Remarkably, when presented with this lawn-mowing hypothetical argument, and asked if such an approach would be consistent with the Second Amendment, the United States said “yes.” So, in the federal government’s view, a state or the federal government could deem anything at all a felony and then strip those convicted of that felony—no matter how innocuous the conduct—of their fundamental right to possess a firearm. Why? Because courts must defer to a legislature’s judgments about what is and is not a felony, says the United States. It’s as if Bruen’s command regarding the inappropriateness of such deference to legislative judgments has been lost in translation.
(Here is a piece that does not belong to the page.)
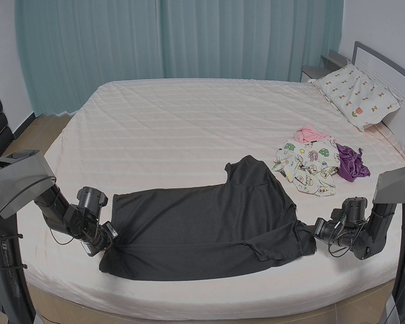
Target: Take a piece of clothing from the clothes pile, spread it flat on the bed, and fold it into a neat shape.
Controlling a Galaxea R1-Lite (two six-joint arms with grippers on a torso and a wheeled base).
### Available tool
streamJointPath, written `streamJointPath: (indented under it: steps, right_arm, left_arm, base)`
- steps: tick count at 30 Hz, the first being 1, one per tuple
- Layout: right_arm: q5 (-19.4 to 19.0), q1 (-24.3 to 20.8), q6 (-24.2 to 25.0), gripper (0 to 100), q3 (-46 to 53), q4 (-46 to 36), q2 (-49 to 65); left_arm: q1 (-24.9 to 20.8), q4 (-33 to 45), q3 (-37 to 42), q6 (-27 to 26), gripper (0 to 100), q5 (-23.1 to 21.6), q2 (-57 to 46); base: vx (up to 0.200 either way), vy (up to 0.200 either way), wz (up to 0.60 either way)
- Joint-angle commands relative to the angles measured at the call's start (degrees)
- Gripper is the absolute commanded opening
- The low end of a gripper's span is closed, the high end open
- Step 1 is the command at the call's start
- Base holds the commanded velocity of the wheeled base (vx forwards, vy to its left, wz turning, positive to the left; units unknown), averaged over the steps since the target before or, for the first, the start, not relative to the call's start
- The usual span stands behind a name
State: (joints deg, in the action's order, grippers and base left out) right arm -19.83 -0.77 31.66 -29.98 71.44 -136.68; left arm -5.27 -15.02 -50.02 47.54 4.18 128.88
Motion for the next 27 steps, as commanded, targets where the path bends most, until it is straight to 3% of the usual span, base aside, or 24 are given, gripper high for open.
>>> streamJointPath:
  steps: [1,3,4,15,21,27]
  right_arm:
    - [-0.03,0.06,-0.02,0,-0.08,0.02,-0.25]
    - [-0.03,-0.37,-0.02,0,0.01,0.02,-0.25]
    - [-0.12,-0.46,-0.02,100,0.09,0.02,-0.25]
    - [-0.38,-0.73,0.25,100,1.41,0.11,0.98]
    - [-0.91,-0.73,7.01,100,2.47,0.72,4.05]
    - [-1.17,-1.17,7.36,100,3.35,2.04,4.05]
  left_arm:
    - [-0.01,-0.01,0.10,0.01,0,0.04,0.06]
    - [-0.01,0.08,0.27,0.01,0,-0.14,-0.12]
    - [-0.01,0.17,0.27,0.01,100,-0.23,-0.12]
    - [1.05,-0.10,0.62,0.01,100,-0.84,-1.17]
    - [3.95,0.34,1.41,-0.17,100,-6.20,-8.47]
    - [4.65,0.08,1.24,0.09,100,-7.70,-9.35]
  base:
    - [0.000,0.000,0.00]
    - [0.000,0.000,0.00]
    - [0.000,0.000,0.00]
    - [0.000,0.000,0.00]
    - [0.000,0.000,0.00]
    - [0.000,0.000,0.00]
In a sense, one must applaud the United States for its steadfast commitment to its legal position. But “giv[ing] legislatures unreviewable power to manipulate the Second Amendment by choosing a label” is inconsistent with the entire point of constitutionalizing a fundamental right in the first place: to restrain a legislature’s ability to infringe that right through legislation. What would remain of the Second Amendment if the Court were to accept the United States’ view that a legislature could prohibit the exercise of the right it protects simply by declaring anything or everything a felony? Nothing. Maybe that is what the federal government desires, but it is hardly what the Constitution requires.
Even though Harrison is not a convicted felon, Wyrick’s opinion casts doubt on the current gun laws that strip all those convicted of a felony of their right to bear arms. Echoing the Fifth Circuit Court of Appeals’ recent decision striking down a statute that bars gun possession for those subject to a domestic violence restraining order, Wyrick argued that the proper historical determination for prohibiting those convicted of a crime from possessing a firearm is their relative “dangerousness”, not merely an adjudication of guilt to whatever charge they might have been facing. And Wyrick notes that in Harrison’s case, there were other, more constitutionally sound, avenues for the government to use if it wanted to disarm Harrison under the law.
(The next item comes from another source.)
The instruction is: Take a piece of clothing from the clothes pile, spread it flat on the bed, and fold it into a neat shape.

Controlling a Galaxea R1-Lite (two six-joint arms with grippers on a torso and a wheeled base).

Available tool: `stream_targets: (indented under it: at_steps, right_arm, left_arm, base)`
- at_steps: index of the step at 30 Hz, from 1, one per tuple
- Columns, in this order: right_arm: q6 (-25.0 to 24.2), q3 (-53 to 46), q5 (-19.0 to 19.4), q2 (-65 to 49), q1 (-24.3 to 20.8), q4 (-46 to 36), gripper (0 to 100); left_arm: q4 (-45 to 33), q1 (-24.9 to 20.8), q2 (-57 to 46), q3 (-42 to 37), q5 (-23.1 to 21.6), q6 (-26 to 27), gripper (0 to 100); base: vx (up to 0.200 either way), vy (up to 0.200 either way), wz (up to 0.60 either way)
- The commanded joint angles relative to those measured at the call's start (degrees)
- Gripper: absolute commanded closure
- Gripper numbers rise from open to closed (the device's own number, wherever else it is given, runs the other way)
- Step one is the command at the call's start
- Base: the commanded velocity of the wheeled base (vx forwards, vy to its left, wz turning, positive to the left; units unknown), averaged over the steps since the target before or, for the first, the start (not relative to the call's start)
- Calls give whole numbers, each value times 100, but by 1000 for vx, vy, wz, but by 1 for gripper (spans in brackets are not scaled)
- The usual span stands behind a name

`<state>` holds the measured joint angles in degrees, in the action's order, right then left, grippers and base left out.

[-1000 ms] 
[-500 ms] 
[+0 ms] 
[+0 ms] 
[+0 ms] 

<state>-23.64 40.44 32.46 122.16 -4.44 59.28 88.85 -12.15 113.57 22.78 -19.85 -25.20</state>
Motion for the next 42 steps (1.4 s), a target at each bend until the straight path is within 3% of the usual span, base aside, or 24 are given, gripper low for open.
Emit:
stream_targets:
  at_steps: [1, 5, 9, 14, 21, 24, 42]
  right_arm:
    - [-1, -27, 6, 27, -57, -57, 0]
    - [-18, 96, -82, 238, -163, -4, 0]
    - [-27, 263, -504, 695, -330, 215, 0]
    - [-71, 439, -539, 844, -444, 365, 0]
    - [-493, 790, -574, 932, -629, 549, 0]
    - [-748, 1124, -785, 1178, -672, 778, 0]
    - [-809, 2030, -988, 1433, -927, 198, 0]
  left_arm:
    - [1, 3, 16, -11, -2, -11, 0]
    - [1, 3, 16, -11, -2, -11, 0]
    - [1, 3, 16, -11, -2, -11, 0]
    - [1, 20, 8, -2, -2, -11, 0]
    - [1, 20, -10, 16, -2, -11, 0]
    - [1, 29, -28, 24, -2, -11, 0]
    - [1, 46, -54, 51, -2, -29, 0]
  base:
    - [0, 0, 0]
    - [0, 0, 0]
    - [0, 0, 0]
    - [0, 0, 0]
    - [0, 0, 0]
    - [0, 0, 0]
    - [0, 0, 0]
None of this is to say that the government cannot play a role in protecting the public from dangerous persons possessing firearms. It can, and it should. For example, if the State of Texas thought that Harrison’s alleged involvement in a shooting demonstrated that Harrison was a danger to the public, it could have demonstrated to a Texas judge—in an individualized proceeding of which Harrison would have been given notice and the opportunity to be heard—that Harrison ought to be jailed while awaiting trial for that shooting. The Constitution, after all, permits pre-trial detention, and such detention would be a highly effective means of furthering the government’s interest in protecting the public from a gun-toting Harrison. But that didn’t happen; Harrison was released pending trial in Texas. And so here we are, with the federal government now arguing that Harrison’s mere status as a user of marijuana justifies stripping him of his fundamental right to possess a firearm. For all the reasons given above, this is not a constitutionally permissible means of disarming Harrison.
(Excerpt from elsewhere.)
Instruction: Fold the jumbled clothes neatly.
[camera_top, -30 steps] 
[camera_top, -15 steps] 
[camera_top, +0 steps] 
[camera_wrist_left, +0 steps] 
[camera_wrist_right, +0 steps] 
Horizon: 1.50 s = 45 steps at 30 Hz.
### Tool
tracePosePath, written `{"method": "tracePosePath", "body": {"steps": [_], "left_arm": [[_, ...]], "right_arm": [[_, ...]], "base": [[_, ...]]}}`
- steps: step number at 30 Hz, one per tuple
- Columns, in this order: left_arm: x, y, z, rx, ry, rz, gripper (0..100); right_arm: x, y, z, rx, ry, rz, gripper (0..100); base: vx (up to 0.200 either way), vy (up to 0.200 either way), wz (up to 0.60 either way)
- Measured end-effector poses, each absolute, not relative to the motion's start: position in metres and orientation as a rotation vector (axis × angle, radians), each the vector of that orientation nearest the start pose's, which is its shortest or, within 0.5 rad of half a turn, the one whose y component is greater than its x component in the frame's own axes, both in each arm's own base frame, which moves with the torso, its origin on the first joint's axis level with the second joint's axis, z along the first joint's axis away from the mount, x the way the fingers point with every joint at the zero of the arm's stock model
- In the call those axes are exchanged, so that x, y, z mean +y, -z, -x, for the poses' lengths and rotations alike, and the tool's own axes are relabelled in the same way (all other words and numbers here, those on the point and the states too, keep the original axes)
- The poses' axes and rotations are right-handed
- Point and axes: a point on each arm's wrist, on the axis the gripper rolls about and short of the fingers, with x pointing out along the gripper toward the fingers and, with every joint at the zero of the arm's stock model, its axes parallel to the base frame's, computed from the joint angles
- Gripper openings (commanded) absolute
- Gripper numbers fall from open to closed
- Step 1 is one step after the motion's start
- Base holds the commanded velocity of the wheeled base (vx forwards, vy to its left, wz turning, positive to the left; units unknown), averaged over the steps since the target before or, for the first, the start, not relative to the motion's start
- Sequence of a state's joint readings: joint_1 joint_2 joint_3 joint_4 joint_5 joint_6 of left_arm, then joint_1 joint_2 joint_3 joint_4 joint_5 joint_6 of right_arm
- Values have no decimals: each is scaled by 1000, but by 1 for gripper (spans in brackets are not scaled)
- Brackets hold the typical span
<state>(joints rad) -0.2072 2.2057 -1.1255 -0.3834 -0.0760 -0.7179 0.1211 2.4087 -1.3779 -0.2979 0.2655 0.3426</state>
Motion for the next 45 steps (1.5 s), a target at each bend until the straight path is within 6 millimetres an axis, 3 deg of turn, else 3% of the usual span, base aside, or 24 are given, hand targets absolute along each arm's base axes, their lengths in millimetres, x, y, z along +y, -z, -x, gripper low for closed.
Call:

Merrick Garland says he’ll appeal this decision, and it’s important to note that Wyrick’s decision applies only to Harrison’s case, at least for now. If the Tenth Circuit Court of Appeals upholds the decision then it would apply to gun owners in Oklahoma, Kansas, New Mexico, Colorado, Wyoming, and Utah, but for the moment the feds will continue to enforce Section 922(g)(3) whenever and wherever it can.